§ Directions for this task: Scan the lines below for the string "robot". Reply with how many match, and no other words.

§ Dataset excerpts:
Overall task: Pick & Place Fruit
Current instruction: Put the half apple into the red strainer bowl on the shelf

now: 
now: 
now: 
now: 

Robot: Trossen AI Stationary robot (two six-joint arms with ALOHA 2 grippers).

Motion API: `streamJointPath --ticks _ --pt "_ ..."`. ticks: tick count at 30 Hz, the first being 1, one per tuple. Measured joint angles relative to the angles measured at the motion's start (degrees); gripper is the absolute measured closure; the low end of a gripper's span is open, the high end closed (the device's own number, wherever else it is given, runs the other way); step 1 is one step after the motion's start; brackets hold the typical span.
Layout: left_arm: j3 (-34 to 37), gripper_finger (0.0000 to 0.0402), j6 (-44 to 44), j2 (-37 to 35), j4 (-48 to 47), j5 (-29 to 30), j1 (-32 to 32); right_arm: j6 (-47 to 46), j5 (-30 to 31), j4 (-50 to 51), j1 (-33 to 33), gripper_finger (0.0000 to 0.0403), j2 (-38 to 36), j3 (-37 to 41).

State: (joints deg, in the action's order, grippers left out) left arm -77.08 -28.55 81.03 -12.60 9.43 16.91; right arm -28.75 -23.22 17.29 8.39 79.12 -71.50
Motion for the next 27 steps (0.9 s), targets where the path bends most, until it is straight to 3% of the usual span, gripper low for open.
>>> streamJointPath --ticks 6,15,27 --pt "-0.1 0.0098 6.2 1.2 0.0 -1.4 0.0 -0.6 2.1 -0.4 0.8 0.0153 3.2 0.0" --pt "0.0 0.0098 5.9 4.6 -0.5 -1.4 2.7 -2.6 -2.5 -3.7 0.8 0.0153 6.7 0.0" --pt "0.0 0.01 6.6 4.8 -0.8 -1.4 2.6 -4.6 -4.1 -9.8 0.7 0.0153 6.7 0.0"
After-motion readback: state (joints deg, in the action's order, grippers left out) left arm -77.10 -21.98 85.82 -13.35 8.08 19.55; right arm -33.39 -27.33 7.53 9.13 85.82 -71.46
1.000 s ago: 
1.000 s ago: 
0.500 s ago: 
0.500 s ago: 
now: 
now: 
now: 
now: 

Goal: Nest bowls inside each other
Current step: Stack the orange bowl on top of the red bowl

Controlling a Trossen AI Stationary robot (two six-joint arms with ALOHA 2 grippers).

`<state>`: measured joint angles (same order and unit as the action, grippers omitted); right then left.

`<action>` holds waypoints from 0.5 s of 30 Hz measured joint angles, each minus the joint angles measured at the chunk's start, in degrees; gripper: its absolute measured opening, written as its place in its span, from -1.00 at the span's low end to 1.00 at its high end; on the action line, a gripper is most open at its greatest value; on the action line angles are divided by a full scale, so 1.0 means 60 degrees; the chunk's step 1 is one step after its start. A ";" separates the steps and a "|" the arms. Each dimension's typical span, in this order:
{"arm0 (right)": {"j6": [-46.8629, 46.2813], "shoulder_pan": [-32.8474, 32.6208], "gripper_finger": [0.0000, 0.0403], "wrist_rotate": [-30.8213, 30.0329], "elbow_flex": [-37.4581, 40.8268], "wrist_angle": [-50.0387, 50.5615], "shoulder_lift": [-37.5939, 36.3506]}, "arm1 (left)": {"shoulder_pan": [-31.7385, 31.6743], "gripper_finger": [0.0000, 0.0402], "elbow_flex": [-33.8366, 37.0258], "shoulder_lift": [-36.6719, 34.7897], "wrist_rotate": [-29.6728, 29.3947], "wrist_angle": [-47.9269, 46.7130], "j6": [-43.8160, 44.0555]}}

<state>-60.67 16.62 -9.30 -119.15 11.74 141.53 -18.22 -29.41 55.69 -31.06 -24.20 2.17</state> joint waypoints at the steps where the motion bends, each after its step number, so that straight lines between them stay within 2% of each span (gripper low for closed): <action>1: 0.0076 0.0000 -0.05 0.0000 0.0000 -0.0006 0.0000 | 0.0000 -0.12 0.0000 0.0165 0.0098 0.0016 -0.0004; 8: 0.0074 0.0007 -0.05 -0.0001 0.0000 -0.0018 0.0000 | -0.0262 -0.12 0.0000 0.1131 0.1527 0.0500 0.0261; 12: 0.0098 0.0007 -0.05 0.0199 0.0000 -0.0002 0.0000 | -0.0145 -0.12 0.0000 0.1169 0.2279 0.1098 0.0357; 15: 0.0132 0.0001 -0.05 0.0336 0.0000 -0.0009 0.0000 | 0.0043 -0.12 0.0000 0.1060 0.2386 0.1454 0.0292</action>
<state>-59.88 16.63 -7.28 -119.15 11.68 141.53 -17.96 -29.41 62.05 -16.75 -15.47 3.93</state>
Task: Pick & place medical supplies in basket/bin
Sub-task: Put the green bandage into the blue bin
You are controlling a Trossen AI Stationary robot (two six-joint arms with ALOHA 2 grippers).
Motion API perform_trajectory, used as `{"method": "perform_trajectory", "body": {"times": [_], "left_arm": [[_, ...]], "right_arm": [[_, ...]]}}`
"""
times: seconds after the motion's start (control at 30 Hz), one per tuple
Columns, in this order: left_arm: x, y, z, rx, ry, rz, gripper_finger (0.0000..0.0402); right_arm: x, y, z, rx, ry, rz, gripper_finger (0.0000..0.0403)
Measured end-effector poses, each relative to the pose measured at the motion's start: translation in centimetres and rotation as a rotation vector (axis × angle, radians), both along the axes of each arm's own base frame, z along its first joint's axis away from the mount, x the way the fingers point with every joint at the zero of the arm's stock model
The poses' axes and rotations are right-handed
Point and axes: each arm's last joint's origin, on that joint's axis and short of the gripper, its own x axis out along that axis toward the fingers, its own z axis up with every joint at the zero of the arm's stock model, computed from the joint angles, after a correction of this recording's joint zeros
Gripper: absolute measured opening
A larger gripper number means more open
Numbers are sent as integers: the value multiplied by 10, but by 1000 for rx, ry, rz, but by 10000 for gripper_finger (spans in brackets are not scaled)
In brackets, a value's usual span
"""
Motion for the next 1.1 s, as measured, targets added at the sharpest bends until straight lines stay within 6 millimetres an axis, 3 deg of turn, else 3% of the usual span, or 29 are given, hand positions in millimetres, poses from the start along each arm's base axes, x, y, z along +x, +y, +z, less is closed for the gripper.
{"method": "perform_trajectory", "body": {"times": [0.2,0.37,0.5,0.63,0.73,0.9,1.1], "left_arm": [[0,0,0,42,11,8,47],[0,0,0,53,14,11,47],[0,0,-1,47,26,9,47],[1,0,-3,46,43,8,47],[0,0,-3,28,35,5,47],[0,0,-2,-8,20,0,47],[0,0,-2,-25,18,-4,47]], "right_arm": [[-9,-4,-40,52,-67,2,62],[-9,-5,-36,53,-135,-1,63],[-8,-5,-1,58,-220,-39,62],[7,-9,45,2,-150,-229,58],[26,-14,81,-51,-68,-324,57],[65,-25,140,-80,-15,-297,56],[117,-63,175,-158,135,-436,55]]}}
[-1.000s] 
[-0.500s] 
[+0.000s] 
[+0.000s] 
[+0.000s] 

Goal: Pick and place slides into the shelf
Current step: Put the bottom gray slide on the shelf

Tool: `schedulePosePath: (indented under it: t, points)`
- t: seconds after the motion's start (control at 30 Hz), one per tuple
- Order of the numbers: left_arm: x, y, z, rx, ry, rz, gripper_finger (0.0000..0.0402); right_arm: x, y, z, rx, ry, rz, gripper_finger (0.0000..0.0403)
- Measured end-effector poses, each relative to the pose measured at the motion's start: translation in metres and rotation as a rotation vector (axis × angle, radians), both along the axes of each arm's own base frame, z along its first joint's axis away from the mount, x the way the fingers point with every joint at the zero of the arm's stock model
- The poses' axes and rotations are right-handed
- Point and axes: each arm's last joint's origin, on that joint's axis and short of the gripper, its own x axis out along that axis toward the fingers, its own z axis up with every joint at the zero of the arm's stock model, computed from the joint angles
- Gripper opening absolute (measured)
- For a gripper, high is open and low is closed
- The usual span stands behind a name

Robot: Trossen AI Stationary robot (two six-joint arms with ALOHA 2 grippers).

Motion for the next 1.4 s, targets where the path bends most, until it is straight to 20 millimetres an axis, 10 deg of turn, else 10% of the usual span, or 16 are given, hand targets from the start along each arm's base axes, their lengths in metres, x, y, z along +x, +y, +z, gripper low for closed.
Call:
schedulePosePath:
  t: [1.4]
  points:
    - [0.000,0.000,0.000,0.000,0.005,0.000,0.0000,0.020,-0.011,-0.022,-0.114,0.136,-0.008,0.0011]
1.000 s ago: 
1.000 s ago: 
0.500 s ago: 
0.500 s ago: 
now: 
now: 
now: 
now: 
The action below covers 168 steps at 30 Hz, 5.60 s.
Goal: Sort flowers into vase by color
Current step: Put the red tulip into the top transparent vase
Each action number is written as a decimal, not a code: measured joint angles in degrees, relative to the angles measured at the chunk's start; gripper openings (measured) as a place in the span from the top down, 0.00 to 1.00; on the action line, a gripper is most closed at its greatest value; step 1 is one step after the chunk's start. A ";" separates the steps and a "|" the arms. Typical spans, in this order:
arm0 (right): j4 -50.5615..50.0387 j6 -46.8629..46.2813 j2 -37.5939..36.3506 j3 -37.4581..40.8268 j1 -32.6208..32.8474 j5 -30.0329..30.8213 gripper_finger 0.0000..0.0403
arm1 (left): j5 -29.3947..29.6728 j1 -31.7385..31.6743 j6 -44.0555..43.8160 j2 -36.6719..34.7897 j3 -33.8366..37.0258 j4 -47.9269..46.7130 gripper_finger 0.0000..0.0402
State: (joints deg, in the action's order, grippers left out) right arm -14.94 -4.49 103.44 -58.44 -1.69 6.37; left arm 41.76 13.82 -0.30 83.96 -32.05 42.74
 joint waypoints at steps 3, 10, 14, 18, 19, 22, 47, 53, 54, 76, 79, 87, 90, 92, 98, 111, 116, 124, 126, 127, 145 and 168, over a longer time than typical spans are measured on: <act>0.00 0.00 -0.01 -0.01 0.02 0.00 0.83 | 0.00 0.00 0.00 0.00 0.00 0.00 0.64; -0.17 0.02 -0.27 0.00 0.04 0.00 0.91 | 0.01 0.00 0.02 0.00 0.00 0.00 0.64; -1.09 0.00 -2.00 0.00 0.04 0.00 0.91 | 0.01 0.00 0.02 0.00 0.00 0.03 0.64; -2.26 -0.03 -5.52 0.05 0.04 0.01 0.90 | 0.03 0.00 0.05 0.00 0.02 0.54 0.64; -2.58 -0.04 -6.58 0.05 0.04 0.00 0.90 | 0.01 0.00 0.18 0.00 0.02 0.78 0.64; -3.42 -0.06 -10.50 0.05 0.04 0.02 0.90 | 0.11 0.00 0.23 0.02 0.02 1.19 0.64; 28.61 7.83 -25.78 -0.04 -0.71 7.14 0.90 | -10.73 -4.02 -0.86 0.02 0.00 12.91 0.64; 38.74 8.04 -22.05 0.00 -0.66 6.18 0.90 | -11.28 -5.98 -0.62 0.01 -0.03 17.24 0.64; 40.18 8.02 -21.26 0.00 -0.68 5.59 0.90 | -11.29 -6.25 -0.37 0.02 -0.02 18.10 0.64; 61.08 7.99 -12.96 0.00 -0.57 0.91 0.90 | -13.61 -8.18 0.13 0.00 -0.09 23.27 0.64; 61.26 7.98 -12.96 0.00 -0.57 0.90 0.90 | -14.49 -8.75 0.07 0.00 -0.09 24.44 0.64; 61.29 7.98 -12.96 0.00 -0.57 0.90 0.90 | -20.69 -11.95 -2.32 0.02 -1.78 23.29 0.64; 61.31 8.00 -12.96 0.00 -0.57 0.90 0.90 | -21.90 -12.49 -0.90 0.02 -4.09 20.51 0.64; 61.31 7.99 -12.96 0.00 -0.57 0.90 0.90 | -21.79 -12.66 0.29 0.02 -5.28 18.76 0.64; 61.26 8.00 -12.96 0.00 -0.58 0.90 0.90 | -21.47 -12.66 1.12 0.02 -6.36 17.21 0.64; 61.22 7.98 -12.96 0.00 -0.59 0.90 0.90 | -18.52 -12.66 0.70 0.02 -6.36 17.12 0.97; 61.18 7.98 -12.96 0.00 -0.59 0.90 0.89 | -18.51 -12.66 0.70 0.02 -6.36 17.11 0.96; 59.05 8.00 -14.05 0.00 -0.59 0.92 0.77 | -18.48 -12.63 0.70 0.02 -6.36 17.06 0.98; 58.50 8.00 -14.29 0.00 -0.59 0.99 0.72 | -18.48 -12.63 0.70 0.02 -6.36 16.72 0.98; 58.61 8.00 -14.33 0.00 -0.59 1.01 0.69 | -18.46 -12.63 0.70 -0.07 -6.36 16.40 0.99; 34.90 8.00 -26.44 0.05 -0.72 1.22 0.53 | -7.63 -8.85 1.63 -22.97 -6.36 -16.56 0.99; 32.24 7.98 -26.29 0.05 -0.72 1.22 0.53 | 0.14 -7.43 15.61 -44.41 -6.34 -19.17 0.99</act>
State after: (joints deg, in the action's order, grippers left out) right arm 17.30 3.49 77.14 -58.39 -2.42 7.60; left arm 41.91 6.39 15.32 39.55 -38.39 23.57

§ Task answer: 4